Today, many women diagnosed with breast cancer live long after completing their cancer treatments and have post-treatment health and information needs. Unfortunately, across healthcare systems, survivorship care is neither consistent nor systematically implemented.
By conducting in-depth interviews with 82 breast cancer survivors and 84 providers in the Inland Empire region of Southern California, Deborah Lefkowitz, an assistant professional researcher in the School of Public Policy and Center for Social Innovation at the University of California, Riverside, investigated how information works during the transition from breast cancer treatment to post-treatment and how it shapes women’s understanding of survivorship.
Lefkowitz found that cancer treatment tends to “black box” information, with visible inputs and outputs but concealed inner workings. She employed Actor-Network Theory to open black boxes in breast cancer and survivorship care and examined how the information they contained was actually functioning.
In her article in the journal Social Science & Medicine, Lefkowitz focuses on black box breakdowns and concludes that black boxing can hide communication gaps between survivors and their providers. “By opening these black boxes, we can consider how information pathways might connect women differently to improve survivorship care,” she said.

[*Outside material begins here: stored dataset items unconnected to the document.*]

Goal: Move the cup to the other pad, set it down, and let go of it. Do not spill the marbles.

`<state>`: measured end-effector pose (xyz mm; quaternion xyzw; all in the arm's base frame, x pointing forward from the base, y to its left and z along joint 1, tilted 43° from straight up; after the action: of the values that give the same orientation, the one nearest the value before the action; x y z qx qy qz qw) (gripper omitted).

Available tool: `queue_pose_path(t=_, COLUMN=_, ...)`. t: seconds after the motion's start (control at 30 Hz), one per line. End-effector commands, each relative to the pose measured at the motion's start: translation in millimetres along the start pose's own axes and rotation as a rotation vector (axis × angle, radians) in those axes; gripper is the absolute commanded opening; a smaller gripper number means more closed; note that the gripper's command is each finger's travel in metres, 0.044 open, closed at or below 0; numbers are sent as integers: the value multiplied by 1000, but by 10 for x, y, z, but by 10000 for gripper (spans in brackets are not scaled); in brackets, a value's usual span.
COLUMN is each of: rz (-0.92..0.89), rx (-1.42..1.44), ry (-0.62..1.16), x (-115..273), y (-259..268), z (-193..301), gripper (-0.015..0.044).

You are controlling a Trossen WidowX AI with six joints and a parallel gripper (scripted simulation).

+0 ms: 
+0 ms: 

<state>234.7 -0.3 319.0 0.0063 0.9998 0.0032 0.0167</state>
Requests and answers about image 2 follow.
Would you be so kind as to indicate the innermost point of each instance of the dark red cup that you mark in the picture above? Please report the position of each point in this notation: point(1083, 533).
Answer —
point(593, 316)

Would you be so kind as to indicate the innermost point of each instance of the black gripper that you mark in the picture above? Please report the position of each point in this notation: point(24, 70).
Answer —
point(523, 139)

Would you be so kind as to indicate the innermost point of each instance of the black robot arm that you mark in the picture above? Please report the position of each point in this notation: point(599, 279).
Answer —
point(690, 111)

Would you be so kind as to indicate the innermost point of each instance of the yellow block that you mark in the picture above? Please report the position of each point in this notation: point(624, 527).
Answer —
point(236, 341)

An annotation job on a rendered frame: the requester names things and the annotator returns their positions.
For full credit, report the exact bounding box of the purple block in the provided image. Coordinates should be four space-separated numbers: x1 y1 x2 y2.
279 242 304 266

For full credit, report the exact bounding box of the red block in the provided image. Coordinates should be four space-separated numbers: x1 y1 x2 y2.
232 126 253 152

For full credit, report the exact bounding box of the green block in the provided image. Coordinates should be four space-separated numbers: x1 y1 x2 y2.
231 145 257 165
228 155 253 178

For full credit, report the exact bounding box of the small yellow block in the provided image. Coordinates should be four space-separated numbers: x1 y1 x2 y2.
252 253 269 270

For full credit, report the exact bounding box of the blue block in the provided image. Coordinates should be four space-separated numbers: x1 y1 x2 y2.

In the following Q&A, Lefkowitz elaborates on her study and the implications of her findings, and discusses the relevance of Actor-Network Theory for breast cancer survivorship care:
Q: What motivated you to do the study?
A: A lot of research is conducted on breast cancer diagnosis and treatment; much less is known about the long-term post-treatment needs of breast cancer survivors and how to best address these needs through survivorship care. Supported by an award from the National Cancer Institute of the National Institutes of Health, my research on how women experience the care they receive is only the first step toward rethinking how post-treatment care might be organized and delivered differently.
Q: What is a black box in the context of breast cancer survivorship?
A: A black box describes something—a process or an object—that is taken for granted in its functioning. In the context of breast cancer survivorship, a physician’s referral can be black boxed. When black boxed, we assume that the referral automatically enables a woman to access a particular service (such as a PET scan, mastectomy bra, or psychological counseling). We do not consider that inside the black box multiple interconnected and interdependent processes and communications must take place for the referral to result in service access.
We encounter black boxes all the time in our day-to-day lives. For example, a light switch functions as a black box. We don’t need to understand how electricity works to turn on a light in our home; we just need to know that if we move the switch from one position to another, a light will turn on or off as a result. If the light does not turn on, then we might have to, metaphorically speaking, open the black box to find out what has happened to the electrical connection.
Q: What did your study find?
A: Access to cancer and supportive care services is a process, and not always a straightforward process. Survivorship, unlike treatment, takes place in the real world of women’s lives, and not primarily in the medical clinic. My research illuminates the need to establish better information pathways for survivorship care that connect women to services through multiple institutions—employers, social service providers, community nonprofits—and not just through healthcare providers.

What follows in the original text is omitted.